HOW TO COMPLETE THIS TASK.
When the string "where" is part of a line below, that line should be copied.

#####

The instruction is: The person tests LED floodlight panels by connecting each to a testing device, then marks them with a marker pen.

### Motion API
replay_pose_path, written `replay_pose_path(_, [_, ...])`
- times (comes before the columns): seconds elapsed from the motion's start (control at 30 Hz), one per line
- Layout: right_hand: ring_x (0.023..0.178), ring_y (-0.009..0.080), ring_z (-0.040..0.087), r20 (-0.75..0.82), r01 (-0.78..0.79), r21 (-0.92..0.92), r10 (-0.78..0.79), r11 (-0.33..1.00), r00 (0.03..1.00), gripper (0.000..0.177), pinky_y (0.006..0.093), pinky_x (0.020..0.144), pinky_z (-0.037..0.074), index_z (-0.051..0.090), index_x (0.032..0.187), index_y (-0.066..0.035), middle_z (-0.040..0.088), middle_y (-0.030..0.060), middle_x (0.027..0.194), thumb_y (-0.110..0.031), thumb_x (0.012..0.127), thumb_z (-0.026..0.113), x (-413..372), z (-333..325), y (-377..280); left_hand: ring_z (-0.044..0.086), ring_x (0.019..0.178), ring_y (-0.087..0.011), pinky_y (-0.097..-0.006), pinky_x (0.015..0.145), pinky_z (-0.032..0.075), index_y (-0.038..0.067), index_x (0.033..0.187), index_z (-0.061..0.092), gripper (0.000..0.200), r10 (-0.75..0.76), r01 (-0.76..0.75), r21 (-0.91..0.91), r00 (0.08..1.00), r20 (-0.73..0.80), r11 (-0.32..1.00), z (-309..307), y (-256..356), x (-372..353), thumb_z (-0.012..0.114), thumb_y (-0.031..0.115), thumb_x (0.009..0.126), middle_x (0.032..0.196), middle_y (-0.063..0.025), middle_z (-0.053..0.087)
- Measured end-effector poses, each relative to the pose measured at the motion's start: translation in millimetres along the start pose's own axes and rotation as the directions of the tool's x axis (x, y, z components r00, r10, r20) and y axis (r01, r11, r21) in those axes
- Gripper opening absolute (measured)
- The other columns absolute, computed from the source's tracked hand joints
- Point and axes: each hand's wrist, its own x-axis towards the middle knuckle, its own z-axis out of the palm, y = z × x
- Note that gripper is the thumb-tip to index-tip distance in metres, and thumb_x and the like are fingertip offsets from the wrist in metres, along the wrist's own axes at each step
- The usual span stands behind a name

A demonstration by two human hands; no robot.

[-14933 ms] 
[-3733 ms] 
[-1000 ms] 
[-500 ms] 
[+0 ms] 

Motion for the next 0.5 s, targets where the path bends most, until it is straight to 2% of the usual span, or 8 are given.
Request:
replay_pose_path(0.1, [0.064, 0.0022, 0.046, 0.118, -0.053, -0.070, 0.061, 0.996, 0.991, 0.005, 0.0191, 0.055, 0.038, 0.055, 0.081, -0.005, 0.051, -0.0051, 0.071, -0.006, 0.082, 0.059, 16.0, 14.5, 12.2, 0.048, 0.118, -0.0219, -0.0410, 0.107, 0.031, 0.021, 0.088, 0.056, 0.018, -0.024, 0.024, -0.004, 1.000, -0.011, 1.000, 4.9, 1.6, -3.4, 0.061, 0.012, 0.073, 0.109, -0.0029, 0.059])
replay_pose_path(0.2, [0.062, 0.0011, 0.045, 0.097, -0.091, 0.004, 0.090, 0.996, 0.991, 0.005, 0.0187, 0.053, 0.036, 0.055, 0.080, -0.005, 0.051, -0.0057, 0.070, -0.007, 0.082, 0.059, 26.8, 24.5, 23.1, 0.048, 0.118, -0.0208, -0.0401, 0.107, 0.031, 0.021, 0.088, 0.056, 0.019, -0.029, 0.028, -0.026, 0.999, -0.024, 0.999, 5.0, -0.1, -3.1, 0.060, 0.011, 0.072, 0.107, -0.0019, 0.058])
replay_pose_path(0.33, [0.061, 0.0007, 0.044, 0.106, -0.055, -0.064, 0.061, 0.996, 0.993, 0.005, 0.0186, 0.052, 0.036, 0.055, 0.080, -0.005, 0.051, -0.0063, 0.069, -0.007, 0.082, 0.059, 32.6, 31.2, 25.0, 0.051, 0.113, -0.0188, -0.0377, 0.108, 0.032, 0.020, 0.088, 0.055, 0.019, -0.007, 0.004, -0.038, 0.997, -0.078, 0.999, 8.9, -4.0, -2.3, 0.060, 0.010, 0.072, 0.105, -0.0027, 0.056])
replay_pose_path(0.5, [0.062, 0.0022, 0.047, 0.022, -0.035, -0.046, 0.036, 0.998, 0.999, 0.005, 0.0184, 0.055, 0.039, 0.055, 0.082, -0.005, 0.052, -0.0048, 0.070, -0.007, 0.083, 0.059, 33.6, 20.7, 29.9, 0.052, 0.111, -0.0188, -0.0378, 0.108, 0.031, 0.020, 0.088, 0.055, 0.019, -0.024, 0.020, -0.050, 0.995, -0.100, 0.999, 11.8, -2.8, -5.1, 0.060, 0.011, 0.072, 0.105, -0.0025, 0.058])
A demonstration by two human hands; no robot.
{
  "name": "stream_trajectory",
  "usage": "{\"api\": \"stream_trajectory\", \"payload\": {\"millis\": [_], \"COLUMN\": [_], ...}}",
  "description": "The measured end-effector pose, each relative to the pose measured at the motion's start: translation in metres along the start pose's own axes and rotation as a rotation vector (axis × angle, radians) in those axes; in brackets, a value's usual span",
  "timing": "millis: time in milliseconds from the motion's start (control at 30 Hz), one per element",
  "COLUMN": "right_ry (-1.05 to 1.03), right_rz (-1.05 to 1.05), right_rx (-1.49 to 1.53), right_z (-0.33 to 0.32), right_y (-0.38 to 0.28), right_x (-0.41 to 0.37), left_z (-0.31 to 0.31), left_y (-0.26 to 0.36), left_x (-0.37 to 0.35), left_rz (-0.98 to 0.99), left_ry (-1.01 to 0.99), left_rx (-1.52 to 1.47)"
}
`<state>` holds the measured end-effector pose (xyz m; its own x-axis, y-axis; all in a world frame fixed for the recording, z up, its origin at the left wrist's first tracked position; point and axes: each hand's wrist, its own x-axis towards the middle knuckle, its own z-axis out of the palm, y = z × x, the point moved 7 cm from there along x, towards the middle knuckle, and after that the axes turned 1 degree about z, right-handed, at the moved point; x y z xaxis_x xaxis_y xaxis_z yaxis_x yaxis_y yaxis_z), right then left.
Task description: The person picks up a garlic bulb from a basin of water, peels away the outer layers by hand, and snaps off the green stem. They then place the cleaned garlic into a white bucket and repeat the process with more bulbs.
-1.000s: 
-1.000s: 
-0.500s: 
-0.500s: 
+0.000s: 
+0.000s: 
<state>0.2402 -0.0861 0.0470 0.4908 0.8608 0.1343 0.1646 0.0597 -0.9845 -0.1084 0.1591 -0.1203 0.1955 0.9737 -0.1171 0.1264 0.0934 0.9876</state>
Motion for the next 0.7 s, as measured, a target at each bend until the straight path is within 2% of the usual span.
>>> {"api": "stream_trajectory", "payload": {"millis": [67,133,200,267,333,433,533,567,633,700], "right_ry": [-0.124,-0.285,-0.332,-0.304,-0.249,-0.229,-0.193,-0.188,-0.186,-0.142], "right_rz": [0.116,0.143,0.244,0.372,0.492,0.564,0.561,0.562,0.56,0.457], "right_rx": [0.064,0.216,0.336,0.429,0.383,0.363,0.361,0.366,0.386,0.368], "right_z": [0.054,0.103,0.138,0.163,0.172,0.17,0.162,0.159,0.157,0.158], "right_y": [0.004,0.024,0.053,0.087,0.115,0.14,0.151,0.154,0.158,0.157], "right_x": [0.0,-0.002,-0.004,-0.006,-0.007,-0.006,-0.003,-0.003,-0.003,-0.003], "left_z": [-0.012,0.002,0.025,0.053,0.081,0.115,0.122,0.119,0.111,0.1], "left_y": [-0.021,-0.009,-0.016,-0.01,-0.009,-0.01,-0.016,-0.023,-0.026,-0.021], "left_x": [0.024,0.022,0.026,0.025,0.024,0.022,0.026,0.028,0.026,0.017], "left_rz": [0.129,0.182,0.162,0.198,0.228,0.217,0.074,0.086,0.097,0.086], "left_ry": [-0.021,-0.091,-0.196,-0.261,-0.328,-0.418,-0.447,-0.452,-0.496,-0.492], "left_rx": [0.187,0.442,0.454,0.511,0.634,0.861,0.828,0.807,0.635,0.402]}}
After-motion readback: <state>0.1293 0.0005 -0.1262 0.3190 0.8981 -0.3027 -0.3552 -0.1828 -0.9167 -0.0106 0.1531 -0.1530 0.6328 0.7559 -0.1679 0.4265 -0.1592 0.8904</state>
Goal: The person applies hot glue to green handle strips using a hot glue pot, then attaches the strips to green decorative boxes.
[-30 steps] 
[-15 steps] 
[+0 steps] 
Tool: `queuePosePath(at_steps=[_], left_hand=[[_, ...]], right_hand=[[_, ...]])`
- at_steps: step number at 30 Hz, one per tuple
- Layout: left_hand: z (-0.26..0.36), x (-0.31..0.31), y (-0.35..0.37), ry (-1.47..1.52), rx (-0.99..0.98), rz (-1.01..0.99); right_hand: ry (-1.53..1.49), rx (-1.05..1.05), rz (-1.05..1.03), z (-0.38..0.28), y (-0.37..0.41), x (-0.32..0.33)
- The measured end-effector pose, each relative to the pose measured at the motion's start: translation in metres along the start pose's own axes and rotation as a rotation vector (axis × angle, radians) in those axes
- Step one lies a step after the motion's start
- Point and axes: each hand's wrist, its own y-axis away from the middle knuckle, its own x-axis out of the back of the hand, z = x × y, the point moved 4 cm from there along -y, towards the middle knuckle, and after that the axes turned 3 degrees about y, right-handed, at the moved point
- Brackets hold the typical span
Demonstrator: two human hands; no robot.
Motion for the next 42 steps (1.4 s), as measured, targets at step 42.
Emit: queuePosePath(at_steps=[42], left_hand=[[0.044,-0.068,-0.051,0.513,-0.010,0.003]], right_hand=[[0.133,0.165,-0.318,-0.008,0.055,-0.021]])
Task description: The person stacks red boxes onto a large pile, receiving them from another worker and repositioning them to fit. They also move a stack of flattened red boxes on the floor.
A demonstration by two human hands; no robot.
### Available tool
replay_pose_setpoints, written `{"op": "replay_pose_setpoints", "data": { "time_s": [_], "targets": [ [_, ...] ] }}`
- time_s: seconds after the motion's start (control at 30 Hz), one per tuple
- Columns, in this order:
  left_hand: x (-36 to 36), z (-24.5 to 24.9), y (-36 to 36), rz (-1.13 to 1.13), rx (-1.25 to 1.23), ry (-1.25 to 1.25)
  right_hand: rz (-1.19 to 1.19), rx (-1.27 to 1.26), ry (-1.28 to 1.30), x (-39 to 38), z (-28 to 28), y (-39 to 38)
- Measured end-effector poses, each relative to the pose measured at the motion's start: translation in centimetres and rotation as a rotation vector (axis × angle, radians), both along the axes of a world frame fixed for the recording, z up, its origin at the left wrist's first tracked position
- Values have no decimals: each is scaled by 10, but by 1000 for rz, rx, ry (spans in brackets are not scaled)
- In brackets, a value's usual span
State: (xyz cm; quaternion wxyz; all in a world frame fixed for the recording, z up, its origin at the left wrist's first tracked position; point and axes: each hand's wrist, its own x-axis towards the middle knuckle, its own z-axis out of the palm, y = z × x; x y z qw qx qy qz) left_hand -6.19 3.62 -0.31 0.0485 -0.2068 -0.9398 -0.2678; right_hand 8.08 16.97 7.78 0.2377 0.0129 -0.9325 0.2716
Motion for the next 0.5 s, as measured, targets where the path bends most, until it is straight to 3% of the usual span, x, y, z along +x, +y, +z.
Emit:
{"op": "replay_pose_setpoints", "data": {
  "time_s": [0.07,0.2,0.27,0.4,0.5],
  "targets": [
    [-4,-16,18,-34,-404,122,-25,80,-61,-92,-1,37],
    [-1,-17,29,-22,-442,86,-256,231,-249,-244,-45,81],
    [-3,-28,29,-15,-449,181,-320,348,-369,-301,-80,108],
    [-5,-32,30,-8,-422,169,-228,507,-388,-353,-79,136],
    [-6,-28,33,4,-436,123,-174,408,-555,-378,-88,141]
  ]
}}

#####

RESPONSE TO THIS EXERCISE.
Motion for the next 0.5 s, targets where the path bends most, until it is straight to 2% of the usual span, or 8 are given.
Motion for the next 0.5 s, as measured, targets where the path bends most, until it is straight to 3% of the usual span, x, y, z along +x, +y, +z.

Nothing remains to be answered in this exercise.